吉井駅を出たときは、まず商店の並ぶ道へ入った。観光の看板を探すより、店先の距離感や、道がわずかに折れるところを選んで歩くほうが、この町には似合っている気がした。そこから多胡碑へ向かうと、711年の郡の設置を記した80文字に出会う。古代の石なのに内容はずいぶん実務的で、土地の始まりが急に生々しくなった。記念館で背景を補ったあとは、仁叟寺へ寄り道した。広い境内では門をくぐるたび音が遠のき、歩く速度まで変わった。いったん駅近くへ戻ってワッフルとコーヒーで休む。ここで山へ行くか迷ったが、迷ったまま牛伏山へ転じた。最後に見えたのは、路地ではなく、路地を含んだ町全体だった。

この旅の足跡

  1. 駅を出て商店の気配を探すと、吉井は観光地らしく整いすぎていない。曲がり角ごとに生活の速度が違って、最初から少し迷うのがよかった。

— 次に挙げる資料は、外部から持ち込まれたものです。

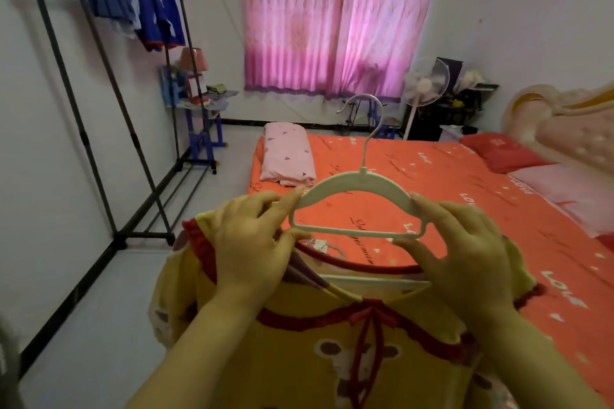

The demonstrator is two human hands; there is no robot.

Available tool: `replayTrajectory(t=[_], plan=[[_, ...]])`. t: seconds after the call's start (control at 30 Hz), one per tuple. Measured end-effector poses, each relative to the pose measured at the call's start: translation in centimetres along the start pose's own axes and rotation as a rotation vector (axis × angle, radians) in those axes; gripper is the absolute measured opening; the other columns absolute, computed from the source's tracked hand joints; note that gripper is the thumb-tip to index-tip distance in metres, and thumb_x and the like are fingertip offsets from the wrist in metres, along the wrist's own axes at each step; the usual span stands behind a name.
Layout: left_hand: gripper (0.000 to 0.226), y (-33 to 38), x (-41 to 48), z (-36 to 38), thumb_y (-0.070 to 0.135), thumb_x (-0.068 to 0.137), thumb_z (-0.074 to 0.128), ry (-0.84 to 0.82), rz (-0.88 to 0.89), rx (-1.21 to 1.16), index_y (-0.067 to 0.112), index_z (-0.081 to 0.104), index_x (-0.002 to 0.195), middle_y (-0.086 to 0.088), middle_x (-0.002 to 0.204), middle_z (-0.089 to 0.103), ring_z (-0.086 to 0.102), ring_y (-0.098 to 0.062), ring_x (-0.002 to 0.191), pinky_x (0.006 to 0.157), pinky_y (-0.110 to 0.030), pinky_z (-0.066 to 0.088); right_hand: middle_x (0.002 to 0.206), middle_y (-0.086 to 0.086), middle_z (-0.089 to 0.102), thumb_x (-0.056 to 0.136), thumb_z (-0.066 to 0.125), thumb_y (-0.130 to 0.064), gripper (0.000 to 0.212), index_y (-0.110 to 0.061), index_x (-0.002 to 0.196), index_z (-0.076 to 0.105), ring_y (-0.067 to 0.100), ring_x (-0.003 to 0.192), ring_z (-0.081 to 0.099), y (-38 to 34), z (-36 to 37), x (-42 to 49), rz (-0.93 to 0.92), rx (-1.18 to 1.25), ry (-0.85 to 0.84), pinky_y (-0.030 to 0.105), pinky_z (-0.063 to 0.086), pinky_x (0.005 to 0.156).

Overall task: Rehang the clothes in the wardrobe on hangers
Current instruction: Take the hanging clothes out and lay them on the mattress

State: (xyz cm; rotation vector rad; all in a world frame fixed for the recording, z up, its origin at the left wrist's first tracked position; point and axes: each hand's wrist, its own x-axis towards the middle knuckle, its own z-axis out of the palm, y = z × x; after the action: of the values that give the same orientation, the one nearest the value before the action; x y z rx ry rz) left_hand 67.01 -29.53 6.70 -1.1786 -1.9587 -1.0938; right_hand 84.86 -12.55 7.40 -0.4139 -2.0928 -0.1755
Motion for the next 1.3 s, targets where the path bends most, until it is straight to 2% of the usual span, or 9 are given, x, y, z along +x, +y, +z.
replayTrajectory(t=[0.13,0.23,0.47,0.67,0.8,0.9,0.97,1.17,1.3], plan=[[0.054,-2.9,2.7,5.2,0.011,0.063,0.083,-0.038,-0.026,0.026,0.015,0.067,0.114,-0.006,0.091,0.066,0.059,-0.031,0.084,0.08,-0.045,0.041,0.095,0.011,0.068,0.073,0.074,-0.04,0.053,-0.007,0.114,0.066,0.033,0.085,0.063,3.2,6.1,2.1,0.02,0.036,-0.024,0.045,0.049,0.076],[0.055,-5.2,4.5,9.7,0.01,0.064,0.083,-0.088,-0.076,0.068,0.016,0.066,0.116,-0.006,0.092,0.066,0.059,-0.031,0.085,0.081,-0.05,0.044,0.095,0.012,0.067,0.07,0.071,-0.036,0.052,-0.007,0.113,0.066,0.034,0.085,0.063,6.1,11.6,3.4,0.029,0.092,-0.058,0.048,0.05,0.074],[0.057,-11.4,7.8,22.2,0.012,0.059,0.087,-0.212,-0.202,0.201,0.019,0.068,0.113,-0.004,0.088,0.065,0.06,-0.029,0.081,0.08,-0.049,0.044,0.088,0.005,0.067,0.066,0.071,-0.039,0.049,-0.013,0.107,0.07,0.017,0.085,0.053,14.0,25.8,5.6,0.048,0.188,-0.184,0.03,0.044,0.068],[0.052,-17.3,8.6,31.8,0.018,0.058,0.088,-0.323,-0.288,0.264,0.018,0.071,0.107,-0.003,0.088,0.067,0.062,-0.028,0.08,0.078,-0.049,0.048,0.088,0.003,0.068,0.067,0.074,-0.038,0.045,-0.016,0.106,0.071,0.028,0.077,0.065,18.8,37.5,4.5,0.093,0.245,-0.334,0.036,0.052,0.062],[0.051,-21.7,8.1,37.1,0.027,0.075,0.076,-0.431,-0.389,0.328,0.019,0.061,0.123,-0.005,0.115,0.063,0.055,-0.028,0.108,0.099,-0.047,0.037,0.094,0.004,0.067,0.061,0.086,-0.03,0.053,-0.014,0.109,0.068,0.03,0.083,0.064,20.2,45.1,3.3,0.15,0.31,-0.498,0.039,0.05,0.069],[0.062,-24.1,6.8,40.2,0.036,0.088,0.06,-0.579,-0.482,0.403,0.026,0.035,0.143,-0.002,0.145,0.038,0.031,-0.022,0.134,0.112,-0.038,0.018,0.124,0.004,0.057,0.077,0.073,-0.038,0.06,-0.02,0.13,0.053,0.027,0.115,0.051,20.3,50.0,1.5,0.243,0.244,-0.803,0.041,0.04,0.092],[0.064,-25.2,4.8,41.6,0.039,0.089,0.057,-0.661,-0.524,0.429,0.028,0.029,0.145,0.001,0.149,0.032,0.026,-0.018,0.136,0.111,-0.034,0.014,0.136,0.001,0.047,0.084,0.065,-0.039,0.06,-0.022,0.138,0.044,0.022,0.125,0.041,20.1,51.9,-0.9,0.291,0.251,-0.934,0.035,0.033,0.102],[0.058,-25.3,-2.3,41.7,0.046,0.086,0.057,-0.883,-0.623,0.478,0.031,0.039,0.139,0.007,0.142,0.041,0.035,-0.015,0.13,0.109,-0.034,0.023,0.129,-0.002,0.05,0.086,0.062,-0.037,0.053,-0.024,0.136,0.047,0.019,0.12,0.044,19.1,51.5,-7.0,0.278,0.325,-1.102,0.032,0.037,0.101],[0.059,-24.7,-4.2,40.0,0.051,0.087,0.054,-0.931,-0.675,0.518,0.034,0.036,0.141,0.006,0.143,0.041,0.034,-0.015,0.131,0.11,-0.035,0.022,0.136,-0.006,0.045,0.088,0.057,-0.044,0.054,-0.027,0.137,0.043,0.014,0.127,0.038,17.8,50.6,-7.7,0.229,0.314,-1.154,0.027,0.03,0.104]])
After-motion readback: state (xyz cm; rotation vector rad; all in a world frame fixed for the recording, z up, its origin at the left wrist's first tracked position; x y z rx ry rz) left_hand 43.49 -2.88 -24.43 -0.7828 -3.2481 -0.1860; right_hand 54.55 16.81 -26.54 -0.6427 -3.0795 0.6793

  2. 多胡碑は711年の多胡郡設置を刻んだ石碑で、80文字の碑文が残る。古いのに文章は行政の通知で、土地の始まりが急に現実味を帯びた。
  3. 多胡碑記念館は9時30分から17時まで開館し、吉井駅から徒歩約30分。碑だけでなく資料を見てから歩くと、周囲の田畑まで展示の続きに見えてくる。
  4. 仁叟寺は1522年創建で、1万坪の寺域に25の堂塔がある。門を一つくぐるたび町の音が薄れ、境内の広さに少しだけ方向感覚を預けたくなった。
  5. MINORU cafeは吉井町の小さな店で、ワッフルとコーヒーを掲げている。大きな観光施設の間に甘い休憩を置くと、旅が急に自分のものへ戻ってきた。
  6. 牛伏山自然公園は牛が伏せた姿にちなむ山で、展望台から360度の大パノラマを望める。門は3月から10月は17時までなので、最後に空へ逃げるなら時間を読む必要がある。